_Exercise requirements_: Search the data below for the string "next" and copy all lines where it shows up.
*** Information provided ***
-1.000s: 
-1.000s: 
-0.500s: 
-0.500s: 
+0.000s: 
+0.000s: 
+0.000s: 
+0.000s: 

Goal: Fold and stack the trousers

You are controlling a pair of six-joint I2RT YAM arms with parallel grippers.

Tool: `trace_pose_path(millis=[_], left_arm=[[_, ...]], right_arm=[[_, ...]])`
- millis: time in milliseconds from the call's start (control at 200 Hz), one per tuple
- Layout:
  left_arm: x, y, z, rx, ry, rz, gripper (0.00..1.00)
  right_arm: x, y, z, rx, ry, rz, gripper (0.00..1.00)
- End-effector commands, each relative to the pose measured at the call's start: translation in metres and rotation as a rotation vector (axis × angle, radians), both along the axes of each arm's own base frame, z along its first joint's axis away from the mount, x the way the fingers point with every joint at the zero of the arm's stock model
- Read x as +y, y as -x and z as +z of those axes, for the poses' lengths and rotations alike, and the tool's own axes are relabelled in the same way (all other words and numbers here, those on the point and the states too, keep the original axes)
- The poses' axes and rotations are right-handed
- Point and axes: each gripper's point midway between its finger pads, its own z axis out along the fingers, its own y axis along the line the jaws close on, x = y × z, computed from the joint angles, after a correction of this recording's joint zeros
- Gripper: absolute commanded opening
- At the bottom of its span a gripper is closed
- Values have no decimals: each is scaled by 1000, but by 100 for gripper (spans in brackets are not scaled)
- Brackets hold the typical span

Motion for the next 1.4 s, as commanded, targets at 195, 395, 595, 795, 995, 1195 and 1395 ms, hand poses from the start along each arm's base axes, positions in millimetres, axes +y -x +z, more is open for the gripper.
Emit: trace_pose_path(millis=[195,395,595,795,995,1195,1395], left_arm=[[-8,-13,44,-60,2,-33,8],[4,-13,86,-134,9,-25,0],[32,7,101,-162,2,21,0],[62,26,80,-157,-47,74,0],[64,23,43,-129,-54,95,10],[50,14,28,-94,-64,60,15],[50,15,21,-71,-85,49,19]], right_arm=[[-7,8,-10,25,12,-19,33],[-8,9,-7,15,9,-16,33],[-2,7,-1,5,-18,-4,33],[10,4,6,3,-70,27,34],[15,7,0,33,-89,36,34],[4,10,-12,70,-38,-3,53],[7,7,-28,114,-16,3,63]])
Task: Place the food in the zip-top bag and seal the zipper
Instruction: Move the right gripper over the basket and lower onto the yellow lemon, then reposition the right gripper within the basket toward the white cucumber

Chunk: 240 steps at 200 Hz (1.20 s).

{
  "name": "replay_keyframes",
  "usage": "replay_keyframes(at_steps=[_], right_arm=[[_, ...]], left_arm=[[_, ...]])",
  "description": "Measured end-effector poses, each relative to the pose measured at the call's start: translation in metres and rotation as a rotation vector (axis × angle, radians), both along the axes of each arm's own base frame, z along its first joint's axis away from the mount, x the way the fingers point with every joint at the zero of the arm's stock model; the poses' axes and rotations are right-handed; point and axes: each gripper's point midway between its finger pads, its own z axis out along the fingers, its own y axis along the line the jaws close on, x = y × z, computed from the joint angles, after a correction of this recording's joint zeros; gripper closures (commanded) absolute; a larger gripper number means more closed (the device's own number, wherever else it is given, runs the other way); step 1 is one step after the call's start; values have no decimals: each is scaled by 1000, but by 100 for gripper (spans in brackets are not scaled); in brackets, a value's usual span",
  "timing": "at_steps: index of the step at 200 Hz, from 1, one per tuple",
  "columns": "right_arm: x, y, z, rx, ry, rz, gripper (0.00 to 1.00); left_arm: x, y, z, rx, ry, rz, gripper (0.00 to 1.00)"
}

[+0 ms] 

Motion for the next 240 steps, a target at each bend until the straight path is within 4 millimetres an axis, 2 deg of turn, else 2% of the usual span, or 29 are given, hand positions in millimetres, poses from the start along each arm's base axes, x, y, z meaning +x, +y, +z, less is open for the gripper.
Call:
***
_Response to this task_:
Motion for the next 1.4 s, as commanded, targets at 195, 395, 595, 795, 995, 1195 and 1395 ms, hand poses from the start along each arm's base axes, positions in millimetres, axes +y -x +z, more is open for the gripper.
Motion for the next 240 steps, a target at each bend until the straight path is within 4 millimetres an axis, 2 deg of turn, else 2% of the usual span, or 29 are given, hand positions in millimetres, poses from the start along each arm's base axes, x, y, z meaning +x, +y, +z, less is open for the gripper.

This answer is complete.